Cases Where aws-vault Is a Good Fit
- Simple IAM + MFA configuration managing a small number of accounts
- Your team is already using aws-vault (want to avoid switching costs)
- You prefer a single binary with minimal dependencies
Cases Where Granted Is a Good Fit
- Multi-account operations across multiple projects × multiple environments (stg/prod)
- Using AWS SSO / IAM Identity Center (or planning to migrate)
- Development workflows with frequent account switching
- Want to have multiple AWS account consoles open simultaneously
Regarding Migration
Migrating from aws-vault to Granted is relatively straightforward. The ~/.aws/config settings can be shared as-is, and credentials can be migrated with granted credentials import.
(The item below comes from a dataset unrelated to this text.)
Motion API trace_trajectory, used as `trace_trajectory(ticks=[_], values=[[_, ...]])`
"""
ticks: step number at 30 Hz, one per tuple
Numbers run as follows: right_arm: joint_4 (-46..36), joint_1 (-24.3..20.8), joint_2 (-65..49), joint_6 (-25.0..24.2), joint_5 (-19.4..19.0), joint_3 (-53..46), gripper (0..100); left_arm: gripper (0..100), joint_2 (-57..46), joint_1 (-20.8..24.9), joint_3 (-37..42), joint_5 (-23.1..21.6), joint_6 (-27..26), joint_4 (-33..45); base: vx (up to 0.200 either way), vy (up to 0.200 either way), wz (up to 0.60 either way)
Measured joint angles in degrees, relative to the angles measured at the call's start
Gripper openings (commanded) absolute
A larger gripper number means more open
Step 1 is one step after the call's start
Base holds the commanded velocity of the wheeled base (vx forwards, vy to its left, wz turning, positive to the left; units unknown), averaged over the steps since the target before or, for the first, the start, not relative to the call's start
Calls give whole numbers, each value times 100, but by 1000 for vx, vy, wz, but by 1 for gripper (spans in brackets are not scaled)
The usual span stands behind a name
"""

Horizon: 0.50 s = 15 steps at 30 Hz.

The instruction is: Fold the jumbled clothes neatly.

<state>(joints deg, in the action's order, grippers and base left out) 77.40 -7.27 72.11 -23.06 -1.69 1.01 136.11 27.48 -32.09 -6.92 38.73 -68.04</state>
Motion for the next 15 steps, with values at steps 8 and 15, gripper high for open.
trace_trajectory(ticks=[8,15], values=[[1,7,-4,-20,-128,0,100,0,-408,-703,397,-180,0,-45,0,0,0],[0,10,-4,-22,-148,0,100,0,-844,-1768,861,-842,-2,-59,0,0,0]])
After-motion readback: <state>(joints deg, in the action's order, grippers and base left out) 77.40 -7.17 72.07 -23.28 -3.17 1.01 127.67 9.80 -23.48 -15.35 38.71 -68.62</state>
It is also possible to have both installed at the same time.
Summary
Both aws-vault and Granted are excellent tools that securely store AWS credentials in the Keychain and allow operation with temporary credentials.
- Security is equivalent: Both use Keychain encryption + STS temporary authentication
- Differences emerge in daily workflow: Subshell approach (aws-vault) vs. environment variable export approach (Granted)
- Granted wins for multi-account use: Ease of account switching, fuzzy search, and simultaneous multi-console login are convenient
If you are setting things up from scratch, Granted is recommended, especially in multi-account environments. If you are already using aws-vault with a single account, there is no pressing need to migrate.